徐盜陵衝冠一怒,就要衝上去,卻被鳥叔的手緊緊拽住。

“鳥叔!”

君無邪冷著臉,心裡的怒火早已洶湧澎湃。

大河劍宗的這些混賬太欺人了!

這都能忍?

“給我忍,忍到明年生死對決時!”鳥叔咬著牙,聲音低沉而沙啞,道:“除了無邪,你們兩個現在不是他們的對手!”

“忍個屁,他們都將腳蹬到我們鼻子上了!”空虛一雙眼睛瞪得跟怒目金剛似的,渾身流淌金霞,金剛之血正在逐漸復甦,道:“讓我們去,今天干不過也得幹,就算死也要幹!”

“哈哈哈!”司馬元仰天狂笑,指著君無邪他們,對向子云和楚亦軒說道:“看看,看看他們無能狂怒的模樣,跟以前在生死臺上的那些蠢貨是不是很像?”

“三隻跳樑小醜爾!”

君無邪冷笑,面對這樣的挑釁與言語羞辱,怎麼可能繼續隱忍?

兵者當一往無前!

兵者的脊樑,永遠都得挺直了,豈能軟?

面對同代的挑釁都不敢應戰,未來還有什麼資格追尋強者之路?

“你說什麼?”司馬元臉上的笑容頓時一僵,以俯視的姿態看著君無邪:“你不只過是我大河劍宗看不上的廢物罷了,斬你只需一劍!”

“你來試試?”

君無邪眸光如劍,與司馬元對視。

“無邪!”

鳥叔拽著他的手,把他往回拖。

“鳥叔!你知道我修的是什麼,難道你要毀我劍道之心嗎?”

君無邪掙脫開來,不等鳥叔開口,他冷冷看著司馬元、向子云、楚亦軒,道:“要決生死,這樣豈不是沒趣?不如,我們約個時間,讓整個都城的人都來觀戰,如何?”

“看來,你們是想自取其辱!”

司馬元、向子云、楚亦軒都笑了。

“這般自取其辱的願望,我們怎麼會不成全你們。”司馬元看向河劍雲,得到其首肯後,當即說道:“暫且讓你們多活一日,明日正午決生死,地點你們選。”

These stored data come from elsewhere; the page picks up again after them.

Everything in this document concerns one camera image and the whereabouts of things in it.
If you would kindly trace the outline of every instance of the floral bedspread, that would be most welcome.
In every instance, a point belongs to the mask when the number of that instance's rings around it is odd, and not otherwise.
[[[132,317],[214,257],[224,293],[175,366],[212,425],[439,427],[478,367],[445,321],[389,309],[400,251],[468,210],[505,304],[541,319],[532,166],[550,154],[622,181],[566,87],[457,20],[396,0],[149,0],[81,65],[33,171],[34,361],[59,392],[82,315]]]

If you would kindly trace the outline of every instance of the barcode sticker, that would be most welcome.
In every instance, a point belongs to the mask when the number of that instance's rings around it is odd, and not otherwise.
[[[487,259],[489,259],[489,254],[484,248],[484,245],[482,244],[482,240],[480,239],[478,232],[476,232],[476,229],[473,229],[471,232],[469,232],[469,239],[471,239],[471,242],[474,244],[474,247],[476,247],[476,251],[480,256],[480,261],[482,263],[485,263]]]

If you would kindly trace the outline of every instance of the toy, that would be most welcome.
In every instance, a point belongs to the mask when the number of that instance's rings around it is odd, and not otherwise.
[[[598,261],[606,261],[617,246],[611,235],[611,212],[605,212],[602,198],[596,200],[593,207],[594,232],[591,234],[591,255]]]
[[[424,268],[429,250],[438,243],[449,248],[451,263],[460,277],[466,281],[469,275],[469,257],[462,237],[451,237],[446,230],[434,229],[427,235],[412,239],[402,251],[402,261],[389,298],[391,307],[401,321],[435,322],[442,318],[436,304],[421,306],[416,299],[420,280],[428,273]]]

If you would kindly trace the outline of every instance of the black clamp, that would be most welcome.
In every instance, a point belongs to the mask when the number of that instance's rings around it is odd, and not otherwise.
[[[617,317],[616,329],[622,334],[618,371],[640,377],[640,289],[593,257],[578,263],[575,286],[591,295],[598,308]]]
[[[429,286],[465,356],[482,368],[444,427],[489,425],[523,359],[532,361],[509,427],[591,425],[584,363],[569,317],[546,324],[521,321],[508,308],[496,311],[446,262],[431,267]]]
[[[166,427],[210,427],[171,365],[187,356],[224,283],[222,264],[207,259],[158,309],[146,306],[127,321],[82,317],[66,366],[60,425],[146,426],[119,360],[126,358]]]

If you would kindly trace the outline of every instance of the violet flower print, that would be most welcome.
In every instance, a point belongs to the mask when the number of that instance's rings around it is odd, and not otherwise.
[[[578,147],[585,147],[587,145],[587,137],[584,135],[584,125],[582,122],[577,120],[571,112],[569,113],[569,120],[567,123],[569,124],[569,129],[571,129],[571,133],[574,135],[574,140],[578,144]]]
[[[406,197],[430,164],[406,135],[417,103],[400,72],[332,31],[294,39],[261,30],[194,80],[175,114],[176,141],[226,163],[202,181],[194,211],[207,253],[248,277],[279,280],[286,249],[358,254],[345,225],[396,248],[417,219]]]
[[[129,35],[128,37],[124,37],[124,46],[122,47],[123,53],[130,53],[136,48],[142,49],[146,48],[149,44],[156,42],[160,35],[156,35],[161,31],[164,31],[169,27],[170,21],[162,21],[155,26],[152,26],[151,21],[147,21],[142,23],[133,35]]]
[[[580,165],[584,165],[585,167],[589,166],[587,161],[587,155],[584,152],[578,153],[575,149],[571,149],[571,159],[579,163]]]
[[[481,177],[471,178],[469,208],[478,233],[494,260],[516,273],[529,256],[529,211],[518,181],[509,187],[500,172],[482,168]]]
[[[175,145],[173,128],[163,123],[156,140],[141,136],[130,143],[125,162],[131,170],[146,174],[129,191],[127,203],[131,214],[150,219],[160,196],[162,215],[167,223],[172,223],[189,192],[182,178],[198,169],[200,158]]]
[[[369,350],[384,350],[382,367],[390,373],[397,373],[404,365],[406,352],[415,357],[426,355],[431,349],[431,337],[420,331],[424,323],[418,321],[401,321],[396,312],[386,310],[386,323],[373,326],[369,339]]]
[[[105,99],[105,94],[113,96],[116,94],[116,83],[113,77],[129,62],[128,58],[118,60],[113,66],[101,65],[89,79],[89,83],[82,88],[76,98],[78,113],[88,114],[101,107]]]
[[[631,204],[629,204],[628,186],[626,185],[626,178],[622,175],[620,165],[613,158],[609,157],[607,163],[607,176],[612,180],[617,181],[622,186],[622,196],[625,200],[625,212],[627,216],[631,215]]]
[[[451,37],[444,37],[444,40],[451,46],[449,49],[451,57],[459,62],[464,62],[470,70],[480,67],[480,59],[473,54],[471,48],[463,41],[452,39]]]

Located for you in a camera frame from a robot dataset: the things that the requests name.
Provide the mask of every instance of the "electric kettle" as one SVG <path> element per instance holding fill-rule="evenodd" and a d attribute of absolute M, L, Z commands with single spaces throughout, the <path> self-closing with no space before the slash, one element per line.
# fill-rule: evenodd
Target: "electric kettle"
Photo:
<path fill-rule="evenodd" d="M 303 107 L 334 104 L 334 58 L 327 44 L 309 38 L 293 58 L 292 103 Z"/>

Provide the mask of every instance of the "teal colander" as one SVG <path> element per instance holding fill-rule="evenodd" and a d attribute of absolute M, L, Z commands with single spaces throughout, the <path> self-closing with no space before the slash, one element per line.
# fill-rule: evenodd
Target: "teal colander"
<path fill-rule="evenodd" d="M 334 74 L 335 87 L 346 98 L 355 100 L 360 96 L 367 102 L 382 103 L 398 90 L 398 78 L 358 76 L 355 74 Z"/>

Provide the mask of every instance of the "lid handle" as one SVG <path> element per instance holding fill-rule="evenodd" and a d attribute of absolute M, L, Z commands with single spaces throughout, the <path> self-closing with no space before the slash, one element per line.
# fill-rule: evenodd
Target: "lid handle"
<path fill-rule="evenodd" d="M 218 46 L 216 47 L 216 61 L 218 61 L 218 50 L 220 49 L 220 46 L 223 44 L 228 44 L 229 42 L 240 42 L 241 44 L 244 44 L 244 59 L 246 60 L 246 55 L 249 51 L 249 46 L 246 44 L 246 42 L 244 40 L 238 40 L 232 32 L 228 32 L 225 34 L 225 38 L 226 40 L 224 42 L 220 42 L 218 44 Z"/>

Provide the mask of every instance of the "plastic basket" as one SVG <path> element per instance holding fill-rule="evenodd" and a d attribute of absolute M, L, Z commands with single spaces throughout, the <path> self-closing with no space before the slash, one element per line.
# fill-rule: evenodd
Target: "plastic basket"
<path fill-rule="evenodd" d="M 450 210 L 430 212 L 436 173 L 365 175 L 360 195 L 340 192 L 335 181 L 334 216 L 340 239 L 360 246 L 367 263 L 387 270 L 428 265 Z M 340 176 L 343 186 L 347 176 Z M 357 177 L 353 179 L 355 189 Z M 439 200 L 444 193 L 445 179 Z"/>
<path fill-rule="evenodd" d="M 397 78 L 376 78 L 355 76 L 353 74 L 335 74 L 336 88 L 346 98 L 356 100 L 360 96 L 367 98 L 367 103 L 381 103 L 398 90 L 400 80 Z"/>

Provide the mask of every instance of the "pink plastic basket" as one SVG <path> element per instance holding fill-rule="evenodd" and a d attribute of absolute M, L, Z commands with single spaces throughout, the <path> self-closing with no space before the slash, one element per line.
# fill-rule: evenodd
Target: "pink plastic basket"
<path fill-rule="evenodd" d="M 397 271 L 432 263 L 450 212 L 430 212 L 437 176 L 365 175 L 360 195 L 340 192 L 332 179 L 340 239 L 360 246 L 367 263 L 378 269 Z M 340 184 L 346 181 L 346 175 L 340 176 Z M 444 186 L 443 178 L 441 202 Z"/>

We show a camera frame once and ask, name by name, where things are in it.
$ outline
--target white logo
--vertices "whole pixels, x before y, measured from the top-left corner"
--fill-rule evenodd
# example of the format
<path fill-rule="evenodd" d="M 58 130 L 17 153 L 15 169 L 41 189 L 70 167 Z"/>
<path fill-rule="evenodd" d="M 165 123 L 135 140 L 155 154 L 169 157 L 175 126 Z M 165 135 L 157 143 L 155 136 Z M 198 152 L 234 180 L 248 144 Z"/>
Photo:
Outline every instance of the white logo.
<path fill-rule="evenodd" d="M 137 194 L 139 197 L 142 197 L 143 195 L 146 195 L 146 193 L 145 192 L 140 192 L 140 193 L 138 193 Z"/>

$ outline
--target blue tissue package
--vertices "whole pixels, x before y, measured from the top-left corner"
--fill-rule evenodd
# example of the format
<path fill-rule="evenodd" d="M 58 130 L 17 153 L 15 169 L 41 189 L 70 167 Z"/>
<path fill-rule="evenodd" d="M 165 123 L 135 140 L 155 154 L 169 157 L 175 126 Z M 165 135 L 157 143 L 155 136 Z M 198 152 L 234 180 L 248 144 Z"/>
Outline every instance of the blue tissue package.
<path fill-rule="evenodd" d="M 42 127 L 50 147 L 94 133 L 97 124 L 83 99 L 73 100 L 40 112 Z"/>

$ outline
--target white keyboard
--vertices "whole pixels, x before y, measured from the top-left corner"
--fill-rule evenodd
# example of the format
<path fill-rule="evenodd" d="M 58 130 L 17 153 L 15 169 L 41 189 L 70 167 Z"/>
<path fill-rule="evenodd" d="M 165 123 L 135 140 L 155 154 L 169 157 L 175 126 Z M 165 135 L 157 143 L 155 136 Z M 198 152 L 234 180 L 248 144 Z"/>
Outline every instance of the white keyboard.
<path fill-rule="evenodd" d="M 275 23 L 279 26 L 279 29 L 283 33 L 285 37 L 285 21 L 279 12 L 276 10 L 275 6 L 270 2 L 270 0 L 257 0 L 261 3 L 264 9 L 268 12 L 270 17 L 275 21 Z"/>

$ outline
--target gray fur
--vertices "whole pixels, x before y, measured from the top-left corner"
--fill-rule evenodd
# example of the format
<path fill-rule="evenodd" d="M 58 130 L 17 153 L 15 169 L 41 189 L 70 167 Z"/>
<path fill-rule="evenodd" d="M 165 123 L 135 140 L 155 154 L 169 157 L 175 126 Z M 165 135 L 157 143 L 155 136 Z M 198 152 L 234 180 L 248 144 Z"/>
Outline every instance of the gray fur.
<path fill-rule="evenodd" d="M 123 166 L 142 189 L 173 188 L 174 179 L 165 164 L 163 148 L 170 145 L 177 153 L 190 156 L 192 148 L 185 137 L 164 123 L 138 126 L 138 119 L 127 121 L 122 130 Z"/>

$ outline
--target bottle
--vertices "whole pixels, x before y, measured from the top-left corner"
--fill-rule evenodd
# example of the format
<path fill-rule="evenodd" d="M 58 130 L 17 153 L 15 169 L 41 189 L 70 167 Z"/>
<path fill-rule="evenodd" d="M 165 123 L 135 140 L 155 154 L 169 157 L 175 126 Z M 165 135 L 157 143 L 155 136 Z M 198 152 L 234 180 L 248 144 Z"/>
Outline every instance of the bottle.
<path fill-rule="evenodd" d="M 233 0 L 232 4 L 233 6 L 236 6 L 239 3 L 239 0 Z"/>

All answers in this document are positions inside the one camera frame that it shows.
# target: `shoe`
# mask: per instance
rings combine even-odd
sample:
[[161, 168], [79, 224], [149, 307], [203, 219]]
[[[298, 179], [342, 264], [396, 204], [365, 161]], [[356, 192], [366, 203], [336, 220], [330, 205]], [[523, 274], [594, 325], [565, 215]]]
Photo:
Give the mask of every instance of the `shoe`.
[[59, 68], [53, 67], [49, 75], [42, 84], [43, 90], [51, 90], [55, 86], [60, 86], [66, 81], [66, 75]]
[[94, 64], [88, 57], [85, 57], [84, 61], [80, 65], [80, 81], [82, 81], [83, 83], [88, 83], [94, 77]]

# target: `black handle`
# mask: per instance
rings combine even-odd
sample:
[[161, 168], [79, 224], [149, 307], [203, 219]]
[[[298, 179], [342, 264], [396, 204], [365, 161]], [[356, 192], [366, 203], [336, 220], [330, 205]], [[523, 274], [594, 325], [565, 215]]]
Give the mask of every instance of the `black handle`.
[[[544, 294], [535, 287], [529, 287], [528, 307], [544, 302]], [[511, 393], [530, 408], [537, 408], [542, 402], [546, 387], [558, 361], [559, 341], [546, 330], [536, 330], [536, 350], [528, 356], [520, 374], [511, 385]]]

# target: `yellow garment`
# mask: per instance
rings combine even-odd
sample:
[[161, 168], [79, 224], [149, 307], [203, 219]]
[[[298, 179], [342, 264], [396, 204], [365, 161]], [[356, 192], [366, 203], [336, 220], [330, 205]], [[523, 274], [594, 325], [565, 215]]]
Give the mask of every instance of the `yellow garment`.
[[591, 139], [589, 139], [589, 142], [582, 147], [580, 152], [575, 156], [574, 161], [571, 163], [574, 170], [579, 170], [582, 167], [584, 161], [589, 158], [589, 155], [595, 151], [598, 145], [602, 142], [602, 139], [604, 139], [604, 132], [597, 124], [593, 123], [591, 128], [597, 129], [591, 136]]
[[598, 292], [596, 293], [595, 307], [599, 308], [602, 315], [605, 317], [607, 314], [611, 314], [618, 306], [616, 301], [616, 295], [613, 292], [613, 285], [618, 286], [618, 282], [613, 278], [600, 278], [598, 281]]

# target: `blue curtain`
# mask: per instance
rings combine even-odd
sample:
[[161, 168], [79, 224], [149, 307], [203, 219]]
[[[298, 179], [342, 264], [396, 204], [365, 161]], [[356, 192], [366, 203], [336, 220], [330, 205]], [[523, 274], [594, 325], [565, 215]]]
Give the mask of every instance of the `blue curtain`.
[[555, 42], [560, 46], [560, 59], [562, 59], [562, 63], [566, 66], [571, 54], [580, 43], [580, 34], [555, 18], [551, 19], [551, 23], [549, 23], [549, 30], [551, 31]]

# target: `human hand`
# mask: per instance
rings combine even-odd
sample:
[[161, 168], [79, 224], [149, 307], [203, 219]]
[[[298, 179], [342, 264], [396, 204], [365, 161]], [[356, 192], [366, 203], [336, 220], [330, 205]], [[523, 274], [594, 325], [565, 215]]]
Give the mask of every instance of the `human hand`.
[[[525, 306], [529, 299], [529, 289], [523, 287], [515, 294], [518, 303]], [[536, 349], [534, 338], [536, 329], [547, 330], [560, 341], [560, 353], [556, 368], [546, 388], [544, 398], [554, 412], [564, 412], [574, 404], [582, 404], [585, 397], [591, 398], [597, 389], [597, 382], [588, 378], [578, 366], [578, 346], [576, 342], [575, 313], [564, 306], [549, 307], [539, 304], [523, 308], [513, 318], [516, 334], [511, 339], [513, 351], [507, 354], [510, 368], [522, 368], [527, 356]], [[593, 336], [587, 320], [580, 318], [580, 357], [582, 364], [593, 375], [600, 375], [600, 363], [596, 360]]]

君無邪冷冷說道:“宗王山下,明日午時,斬你三人頭顱!”

“唔,我佩服你求死的勇氣。”

司馬元啞然失笑。

“暮千山,看到了嗎?”河劍雲笑了,道:“你的弟子比你有血性,只可惜,他們很愚蠢。明日,我大河劍宗的山道上,將再添三隻人頭燈籠,哈哈哈!”

他說完,帶著司馬元、向子云、楚亦軒轉身離去。

“無邪,你……”鳥叔嘆息,他知道君無邪修的劍意,寧折不彎,也有實力與司馬元三人之一對決,可是徐盜陵、空虛怎麼辦?

“鳥叔,你放心!”君無邪說道:“我答應的只是我跟他們之間的生死對決,並不包括他們兩個!”

“大師兄,你這是什麼意思?”

“就你不能不願受辱,我們就願意受這等羞辱了?”

徐盜陵和空虛聽到這話,頓時毛了。

“你們明日不許出戰!”

鳥叔對徐盜陵和空虛說道。

“你現在就弄死我們,弄死我們,明日就不出戰!”

徐盜陵和空虛異口同聲。

“你們……”

鳥叔指著他們,手指微微顫抖,嘴唇顫動,最終卻是沒有再說什麼,只深深嘆了口氣。